Prompt>
Find and return every line of the data that contains the word "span".
▬▬▬▬▬▬▬▬▬▬
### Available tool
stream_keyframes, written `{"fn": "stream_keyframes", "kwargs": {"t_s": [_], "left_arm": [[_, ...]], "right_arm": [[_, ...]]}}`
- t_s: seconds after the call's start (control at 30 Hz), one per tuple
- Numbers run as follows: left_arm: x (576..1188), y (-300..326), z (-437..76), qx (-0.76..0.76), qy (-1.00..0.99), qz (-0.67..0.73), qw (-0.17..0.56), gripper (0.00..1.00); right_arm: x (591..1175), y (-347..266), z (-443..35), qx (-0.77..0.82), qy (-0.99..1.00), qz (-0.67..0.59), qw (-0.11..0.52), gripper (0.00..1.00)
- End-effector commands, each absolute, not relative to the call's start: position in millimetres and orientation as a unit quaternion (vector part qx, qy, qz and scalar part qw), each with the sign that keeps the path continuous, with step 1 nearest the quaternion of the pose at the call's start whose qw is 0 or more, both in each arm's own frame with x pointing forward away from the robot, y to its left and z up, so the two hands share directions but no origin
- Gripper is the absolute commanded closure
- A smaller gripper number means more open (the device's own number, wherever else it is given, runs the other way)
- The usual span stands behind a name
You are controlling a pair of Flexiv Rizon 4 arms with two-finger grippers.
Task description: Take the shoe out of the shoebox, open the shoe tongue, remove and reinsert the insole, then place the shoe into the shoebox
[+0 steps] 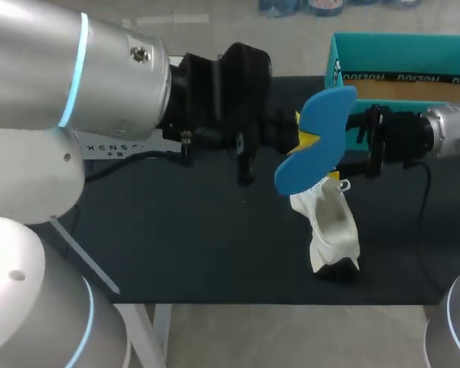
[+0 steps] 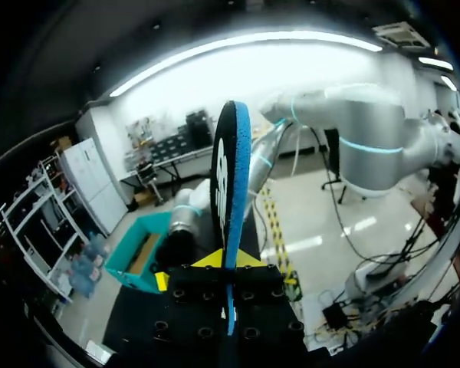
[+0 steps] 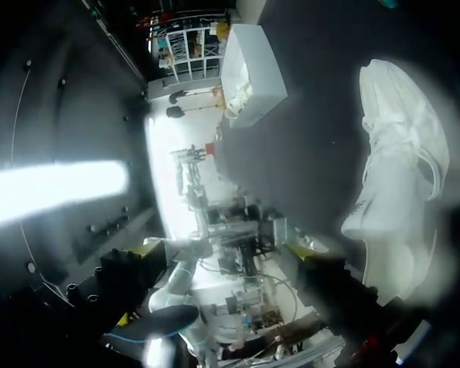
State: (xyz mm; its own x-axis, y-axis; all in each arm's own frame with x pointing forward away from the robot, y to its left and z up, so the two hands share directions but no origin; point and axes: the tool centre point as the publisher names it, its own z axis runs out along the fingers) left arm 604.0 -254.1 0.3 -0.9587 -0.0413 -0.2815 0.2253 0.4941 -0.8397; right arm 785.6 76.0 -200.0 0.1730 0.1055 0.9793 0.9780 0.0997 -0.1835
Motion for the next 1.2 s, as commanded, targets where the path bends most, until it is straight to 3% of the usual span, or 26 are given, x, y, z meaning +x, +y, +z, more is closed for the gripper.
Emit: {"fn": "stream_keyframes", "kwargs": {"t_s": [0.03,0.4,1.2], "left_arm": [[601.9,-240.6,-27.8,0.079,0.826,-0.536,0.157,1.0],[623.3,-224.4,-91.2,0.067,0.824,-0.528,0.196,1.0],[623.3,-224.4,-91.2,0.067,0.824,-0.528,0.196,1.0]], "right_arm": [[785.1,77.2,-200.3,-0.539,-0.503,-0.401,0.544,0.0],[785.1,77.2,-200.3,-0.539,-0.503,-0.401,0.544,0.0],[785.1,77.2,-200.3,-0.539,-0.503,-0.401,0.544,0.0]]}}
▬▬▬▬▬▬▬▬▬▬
Result of this exercise>
- The usual span stands behind a name
Motion for the next 1.2 s, as commanded, targets where the path bends most, until it is straight to 3% of the usual span, or 26 are given, x, y, z meaning +x, +y, +z, more is closed for the gripper.

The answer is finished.